Did you ever find this? is it possible?


#13

Hi Will, sorry no. Nothing yet. In pipeline I believe


#14

Try this in the scripts. 


#15

Nice!  This seems to work, as visits to http://MyUnbounceDomain.com  now load the https version: https://MyUnbounceDomain.com  


#16

Is a script still the only solution?
I would apppreciate to be able to configure this in unbounce.


#17

Any update? I would prefer to only serve the https version, there is no need for the unsecure URL, but there is no way to ‘turn it off’…


#18

Hi,
I would highly recommend to continue with both options. Many might have this simple request like you say here: turn it off. But if you work with unbouncepages a bit more complex, then you would be combining http and https depending on own and other services available. Especially if you’re an agency working with integrating unbouncepages with customer sites.
Another suggestion is to make it individual per page to turn it off. On the other hand you could just add a script that redirects to https like the one suggested above. You can put this script per page or per client as you like…
Best regards
Lars


#19

Workaround: http://www.sslpic.com/ will host your favicons for free using SSL - Works great!


#20

We have been testing SSL for a while now on Unbounce - and it works great.

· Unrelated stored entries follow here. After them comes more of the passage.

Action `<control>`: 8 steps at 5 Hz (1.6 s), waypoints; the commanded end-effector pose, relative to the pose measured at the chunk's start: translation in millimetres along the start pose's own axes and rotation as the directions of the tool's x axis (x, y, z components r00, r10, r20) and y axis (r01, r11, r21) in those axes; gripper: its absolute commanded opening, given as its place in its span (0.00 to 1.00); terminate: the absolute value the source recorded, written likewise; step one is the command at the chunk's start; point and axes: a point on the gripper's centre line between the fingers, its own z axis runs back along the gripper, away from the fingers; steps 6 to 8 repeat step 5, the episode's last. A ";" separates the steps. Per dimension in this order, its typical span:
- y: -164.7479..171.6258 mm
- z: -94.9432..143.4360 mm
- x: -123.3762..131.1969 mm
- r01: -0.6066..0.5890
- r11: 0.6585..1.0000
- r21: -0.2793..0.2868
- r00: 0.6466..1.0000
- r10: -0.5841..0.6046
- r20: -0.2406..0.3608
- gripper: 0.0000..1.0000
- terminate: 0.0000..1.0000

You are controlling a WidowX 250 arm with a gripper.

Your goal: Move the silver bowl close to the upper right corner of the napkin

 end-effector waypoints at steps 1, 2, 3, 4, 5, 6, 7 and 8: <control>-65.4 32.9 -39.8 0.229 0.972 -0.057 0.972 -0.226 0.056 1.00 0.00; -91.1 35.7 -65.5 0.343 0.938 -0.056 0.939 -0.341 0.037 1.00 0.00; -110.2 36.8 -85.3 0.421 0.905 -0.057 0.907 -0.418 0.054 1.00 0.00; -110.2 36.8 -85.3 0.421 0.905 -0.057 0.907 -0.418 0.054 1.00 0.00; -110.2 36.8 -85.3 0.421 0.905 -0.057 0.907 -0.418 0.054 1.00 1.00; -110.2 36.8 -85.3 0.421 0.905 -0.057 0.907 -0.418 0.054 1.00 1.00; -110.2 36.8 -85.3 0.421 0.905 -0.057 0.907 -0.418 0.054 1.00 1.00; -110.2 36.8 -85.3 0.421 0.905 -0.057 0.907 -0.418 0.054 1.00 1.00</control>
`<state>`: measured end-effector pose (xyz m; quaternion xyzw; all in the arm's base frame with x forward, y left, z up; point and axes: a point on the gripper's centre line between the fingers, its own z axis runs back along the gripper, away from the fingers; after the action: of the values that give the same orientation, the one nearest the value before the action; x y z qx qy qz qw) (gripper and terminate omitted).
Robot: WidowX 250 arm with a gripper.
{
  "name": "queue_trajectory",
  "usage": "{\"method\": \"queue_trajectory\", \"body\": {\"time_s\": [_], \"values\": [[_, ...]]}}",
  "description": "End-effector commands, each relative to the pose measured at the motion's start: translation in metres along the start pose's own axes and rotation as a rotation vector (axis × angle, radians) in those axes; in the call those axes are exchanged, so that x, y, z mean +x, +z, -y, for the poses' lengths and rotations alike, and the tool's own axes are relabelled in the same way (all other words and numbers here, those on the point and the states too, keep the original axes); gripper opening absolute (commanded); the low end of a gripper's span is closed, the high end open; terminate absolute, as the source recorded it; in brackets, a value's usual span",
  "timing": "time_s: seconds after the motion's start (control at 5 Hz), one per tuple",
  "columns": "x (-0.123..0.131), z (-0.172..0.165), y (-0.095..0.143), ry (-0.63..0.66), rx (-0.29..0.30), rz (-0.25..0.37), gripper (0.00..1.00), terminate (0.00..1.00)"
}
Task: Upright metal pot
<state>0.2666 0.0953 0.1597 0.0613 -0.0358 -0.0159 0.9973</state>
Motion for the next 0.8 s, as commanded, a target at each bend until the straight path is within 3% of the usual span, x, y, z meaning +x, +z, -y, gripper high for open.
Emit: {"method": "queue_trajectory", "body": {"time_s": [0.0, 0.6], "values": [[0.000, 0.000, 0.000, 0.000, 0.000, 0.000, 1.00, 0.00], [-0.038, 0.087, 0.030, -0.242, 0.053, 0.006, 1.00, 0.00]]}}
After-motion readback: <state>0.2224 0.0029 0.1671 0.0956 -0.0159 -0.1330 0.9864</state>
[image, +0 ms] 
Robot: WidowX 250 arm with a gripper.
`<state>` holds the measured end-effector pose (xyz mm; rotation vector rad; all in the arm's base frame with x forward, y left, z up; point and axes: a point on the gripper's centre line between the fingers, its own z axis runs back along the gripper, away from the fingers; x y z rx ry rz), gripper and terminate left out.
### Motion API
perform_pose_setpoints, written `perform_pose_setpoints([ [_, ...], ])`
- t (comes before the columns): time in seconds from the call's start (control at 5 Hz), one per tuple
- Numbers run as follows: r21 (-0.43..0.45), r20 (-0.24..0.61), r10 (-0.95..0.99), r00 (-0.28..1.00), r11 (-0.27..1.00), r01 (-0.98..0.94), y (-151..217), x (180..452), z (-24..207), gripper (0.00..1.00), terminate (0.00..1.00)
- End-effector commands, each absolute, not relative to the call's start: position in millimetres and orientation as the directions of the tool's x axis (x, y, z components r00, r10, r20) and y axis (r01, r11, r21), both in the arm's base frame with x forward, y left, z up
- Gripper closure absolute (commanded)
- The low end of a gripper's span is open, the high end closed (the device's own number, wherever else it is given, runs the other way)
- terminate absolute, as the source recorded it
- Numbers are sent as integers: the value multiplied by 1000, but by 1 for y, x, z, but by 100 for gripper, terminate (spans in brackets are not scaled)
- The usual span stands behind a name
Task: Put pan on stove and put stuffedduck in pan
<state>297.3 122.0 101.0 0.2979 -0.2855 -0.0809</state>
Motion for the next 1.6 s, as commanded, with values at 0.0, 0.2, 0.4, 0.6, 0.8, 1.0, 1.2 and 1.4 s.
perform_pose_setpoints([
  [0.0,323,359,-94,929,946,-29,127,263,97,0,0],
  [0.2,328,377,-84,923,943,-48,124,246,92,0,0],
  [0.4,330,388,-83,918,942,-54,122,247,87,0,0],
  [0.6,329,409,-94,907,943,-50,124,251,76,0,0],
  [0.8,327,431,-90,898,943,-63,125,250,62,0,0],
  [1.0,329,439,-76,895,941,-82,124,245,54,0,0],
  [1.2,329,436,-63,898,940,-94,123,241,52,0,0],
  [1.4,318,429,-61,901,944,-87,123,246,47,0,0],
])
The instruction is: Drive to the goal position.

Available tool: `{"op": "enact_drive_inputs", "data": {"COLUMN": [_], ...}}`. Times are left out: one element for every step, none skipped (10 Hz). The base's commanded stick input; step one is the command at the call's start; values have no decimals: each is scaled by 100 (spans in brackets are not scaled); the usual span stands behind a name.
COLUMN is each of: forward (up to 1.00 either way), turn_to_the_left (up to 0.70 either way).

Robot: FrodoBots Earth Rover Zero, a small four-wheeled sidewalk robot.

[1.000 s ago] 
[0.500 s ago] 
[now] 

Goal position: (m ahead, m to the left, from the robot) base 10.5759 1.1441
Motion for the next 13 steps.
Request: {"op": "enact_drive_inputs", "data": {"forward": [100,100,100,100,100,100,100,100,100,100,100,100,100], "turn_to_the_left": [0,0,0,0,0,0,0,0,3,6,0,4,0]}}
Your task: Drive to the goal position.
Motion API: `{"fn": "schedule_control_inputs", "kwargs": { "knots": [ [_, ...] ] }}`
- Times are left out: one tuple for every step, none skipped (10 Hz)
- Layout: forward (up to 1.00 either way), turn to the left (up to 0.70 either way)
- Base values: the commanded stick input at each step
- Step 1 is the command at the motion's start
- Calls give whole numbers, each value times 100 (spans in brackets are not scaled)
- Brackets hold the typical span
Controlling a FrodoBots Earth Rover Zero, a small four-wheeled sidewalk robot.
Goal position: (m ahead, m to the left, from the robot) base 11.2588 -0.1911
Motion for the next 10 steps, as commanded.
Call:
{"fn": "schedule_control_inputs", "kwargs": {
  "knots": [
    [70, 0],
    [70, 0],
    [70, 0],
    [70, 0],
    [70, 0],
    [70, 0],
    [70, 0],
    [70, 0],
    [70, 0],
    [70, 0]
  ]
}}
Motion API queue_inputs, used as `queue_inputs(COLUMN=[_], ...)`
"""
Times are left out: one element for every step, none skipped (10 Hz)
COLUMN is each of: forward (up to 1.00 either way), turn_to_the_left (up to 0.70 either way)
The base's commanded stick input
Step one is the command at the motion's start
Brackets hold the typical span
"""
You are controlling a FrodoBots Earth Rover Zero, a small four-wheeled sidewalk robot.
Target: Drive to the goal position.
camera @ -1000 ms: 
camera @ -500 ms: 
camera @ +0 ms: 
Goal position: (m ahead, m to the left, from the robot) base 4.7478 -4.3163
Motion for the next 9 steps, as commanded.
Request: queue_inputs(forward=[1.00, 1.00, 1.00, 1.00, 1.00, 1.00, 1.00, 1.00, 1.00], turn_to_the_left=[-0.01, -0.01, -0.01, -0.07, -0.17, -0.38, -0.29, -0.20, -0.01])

For some cases we do click-pages where the form-submission and confirmation is hosted on the customers CMS using SSL. In some of these cases we have not been able to add the Unbounce confirmation script to the confirmation page, but oddly enough we have been able to add an iframe containing an Unbounce-created confirmation page allowing us to have complete control.

The customers confirmation page is using SSL - and and iframe without SSL will give a warning for the visitor about unsecure content. With SSL in Unbounce this is history.